HILLIARD, Ohio (WCMH) — Eleven months before COVID-19 turned life as we know it upside down, four people, a prosecutor, and a city court began flipping life upright.
The city began focusing on Substance Use Disorder Recovery in a new court. Similar programs are commonly referred to as “Drug Court.” When considering there are lives, at stake the court can be called anything as long as there are positive results.
The court was headed up by renowned and retired Franklin County Judge Scott VanDerKarr. He started similar courts in the ’90s and touts a 70% success rate during his tenure, before retiring in 2016.
Now, Magistrate VanDerKarr graduated four people from the Hilliard program that began in 2019.

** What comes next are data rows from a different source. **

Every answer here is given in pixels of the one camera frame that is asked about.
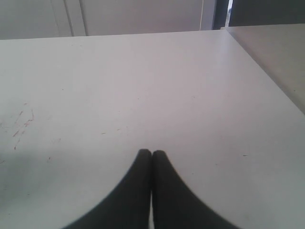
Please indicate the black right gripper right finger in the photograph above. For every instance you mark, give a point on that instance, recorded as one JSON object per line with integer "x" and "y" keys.
{"x": 174, "y": 205}

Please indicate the white cabinet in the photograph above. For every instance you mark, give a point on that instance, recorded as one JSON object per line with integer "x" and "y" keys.
{"x": 20, "y": 19}

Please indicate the beige side table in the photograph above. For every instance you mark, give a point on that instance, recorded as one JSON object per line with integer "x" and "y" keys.
{"x": 280, "y": 51}

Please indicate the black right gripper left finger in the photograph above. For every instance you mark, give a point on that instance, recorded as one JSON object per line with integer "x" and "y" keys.
{"x": 128, "y": 205}

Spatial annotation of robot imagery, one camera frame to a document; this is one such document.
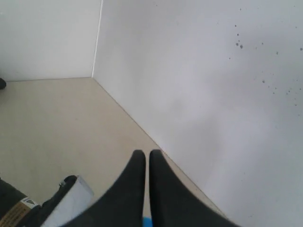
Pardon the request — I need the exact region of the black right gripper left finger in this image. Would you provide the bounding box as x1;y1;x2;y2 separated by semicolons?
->
68;150;145;227

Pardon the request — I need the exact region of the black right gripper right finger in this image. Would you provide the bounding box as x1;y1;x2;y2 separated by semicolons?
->
149;149;236;227

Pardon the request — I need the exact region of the blue pump soap bottle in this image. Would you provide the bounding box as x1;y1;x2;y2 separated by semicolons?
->
143;217;153;227

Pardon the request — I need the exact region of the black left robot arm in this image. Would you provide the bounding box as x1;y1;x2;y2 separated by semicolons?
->
0;150;146;227

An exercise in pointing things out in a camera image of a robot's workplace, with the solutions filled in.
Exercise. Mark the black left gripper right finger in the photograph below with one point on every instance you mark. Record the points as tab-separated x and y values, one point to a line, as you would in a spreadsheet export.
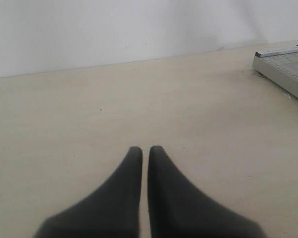
178	209

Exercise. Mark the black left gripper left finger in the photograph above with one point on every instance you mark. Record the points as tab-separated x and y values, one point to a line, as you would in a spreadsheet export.
111	211

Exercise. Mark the grey paper cutter base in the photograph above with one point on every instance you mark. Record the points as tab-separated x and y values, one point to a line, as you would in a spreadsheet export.
280	66

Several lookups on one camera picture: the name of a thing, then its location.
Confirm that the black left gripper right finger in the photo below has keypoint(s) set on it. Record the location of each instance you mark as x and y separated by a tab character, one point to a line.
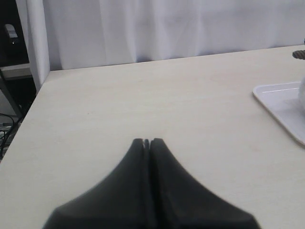
181	202

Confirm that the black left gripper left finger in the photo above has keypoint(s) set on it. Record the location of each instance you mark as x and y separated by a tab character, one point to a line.
123	200

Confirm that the white snowman plush toy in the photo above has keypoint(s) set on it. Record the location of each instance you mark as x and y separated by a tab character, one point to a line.
300	54

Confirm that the white plastic tray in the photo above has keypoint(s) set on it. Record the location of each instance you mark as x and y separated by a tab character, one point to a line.
282	102

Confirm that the white backdrop curtain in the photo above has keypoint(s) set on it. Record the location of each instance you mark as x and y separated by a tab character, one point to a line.
71	34

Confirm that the grey metal frame leg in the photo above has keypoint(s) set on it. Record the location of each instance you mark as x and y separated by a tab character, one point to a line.
13	72

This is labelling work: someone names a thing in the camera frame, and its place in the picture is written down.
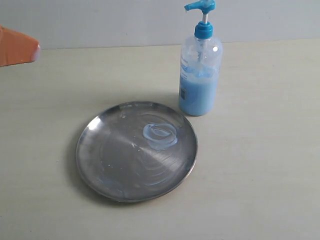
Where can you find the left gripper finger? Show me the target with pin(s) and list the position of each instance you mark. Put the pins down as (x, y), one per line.
(17, 48)

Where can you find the blue pump lotion bottle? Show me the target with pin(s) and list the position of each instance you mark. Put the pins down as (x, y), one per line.
(200, 62)

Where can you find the blue soap blob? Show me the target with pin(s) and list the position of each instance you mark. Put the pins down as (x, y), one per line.
(160, 136)

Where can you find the round steel plate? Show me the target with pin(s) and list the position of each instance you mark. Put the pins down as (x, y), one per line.
(115, 160)

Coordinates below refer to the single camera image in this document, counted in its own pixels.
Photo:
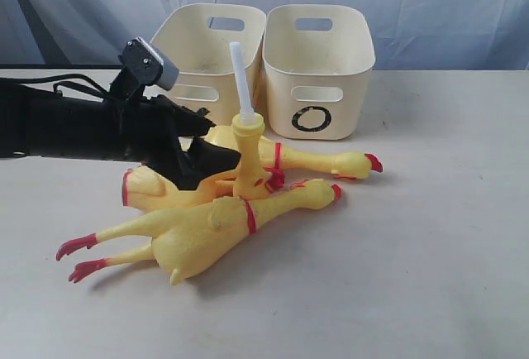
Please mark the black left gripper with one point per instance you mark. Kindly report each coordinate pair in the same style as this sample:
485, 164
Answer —
151, 130

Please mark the headless yellow rubber chicken body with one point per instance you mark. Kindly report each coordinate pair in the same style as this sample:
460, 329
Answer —
146, 190

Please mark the yellow rubber chicken front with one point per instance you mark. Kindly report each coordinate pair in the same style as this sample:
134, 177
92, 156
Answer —
186, 241

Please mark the yellow rubber chicken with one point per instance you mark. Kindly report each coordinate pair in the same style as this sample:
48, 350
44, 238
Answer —
350, 165
186, 241

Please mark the yellow rubber chicken back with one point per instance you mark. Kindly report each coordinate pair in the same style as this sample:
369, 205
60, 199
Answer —
350, 165

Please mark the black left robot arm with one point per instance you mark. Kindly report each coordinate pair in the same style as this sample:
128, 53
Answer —
36, 122

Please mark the cream bin marked O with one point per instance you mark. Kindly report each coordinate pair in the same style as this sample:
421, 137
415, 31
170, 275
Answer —
317, 63

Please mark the white backdrop curtain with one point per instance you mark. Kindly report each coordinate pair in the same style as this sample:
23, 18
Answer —
408, 34

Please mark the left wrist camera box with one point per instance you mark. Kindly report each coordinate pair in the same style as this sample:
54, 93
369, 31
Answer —
148, 64

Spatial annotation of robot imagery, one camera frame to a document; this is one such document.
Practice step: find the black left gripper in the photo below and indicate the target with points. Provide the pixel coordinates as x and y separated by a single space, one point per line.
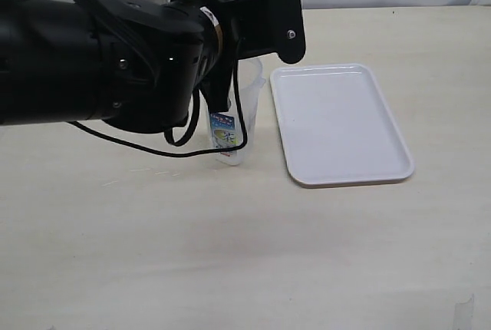
262 27

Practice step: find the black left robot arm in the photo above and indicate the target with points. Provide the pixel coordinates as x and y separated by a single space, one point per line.
134 64

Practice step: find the clear plastic tall container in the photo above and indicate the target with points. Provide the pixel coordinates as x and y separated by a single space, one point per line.
232 132

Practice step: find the white rectangular plastic tray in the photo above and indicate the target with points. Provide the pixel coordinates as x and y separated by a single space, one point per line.
336 127

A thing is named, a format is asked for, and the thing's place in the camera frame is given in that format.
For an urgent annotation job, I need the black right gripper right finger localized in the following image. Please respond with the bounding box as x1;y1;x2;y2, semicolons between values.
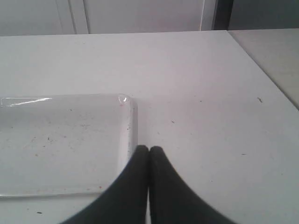
149;146;234;224

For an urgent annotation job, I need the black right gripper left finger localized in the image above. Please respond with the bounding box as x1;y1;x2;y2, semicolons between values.
63;145;149;224

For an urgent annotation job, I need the white plastic tray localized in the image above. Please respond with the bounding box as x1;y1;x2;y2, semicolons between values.
0;94;138;198

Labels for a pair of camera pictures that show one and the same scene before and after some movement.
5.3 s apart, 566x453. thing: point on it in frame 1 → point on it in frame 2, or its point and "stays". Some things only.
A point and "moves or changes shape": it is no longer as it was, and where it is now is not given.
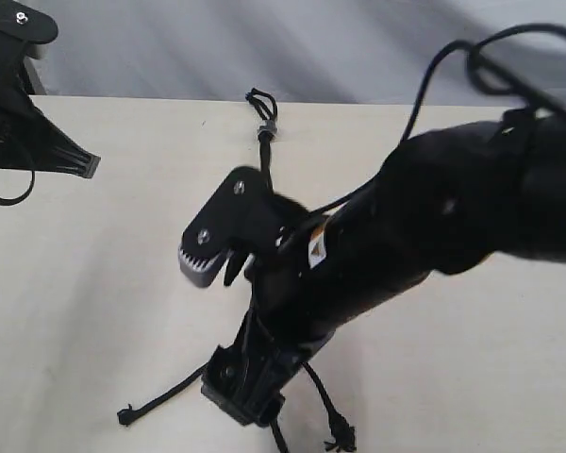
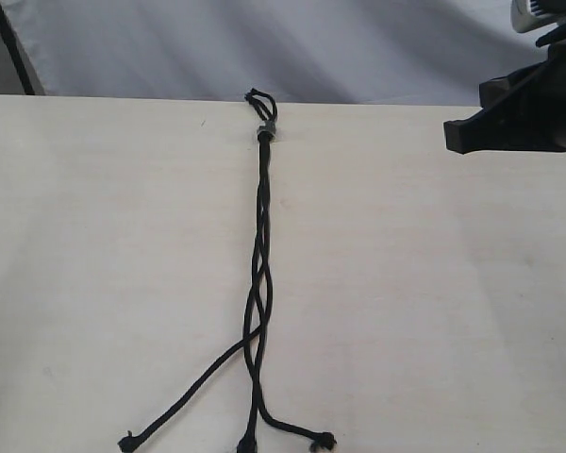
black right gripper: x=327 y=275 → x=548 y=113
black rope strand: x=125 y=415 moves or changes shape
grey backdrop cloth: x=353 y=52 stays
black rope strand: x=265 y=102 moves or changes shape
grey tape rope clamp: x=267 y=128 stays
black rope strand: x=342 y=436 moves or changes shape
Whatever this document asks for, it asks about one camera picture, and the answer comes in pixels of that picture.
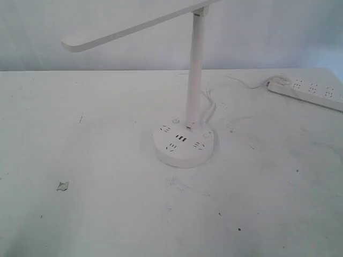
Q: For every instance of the white desk lamp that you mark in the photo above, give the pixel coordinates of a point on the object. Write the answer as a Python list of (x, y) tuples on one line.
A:
[(179, 143)]

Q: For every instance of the torn tape scrap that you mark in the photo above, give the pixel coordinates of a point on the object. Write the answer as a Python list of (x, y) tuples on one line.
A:
[(63, 186)]

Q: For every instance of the white power strip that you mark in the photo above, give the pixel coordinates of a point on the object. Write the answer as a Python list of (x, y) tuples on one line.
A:
[(324, 95)]

“I can confidently say I wouldn’t be where I am today without this program,” said program graduate Tina Schreck in a news release. “I’ve been sober not for nearly two years.”
To know where Schreck is may be defined more as to where she is not: Jail or dead.
“The Hilliard Recovery Court has given me the ability to enjoy life beyond what I ever thought it could be,” she said.
According to Hilliard City Prosecutor Dawn Steele, this approach is more desirable.
“With a program like this, we are dealing with people on an individual basis, helping them break their addictions rather than just putting them behind bars. We are offering them treatment and potential recovery, not just punishment.”
According to the Centers for Disease Control and Prevention (CDC), during a 20-year span from 1999 to 2019, more than 841,000 people have died from an overdose.
Ohio Overdose Deaths
More specifically, Franklin County deaths in 2020 were up by 45.6 percent, according to the Franklin County Coroner’s Office.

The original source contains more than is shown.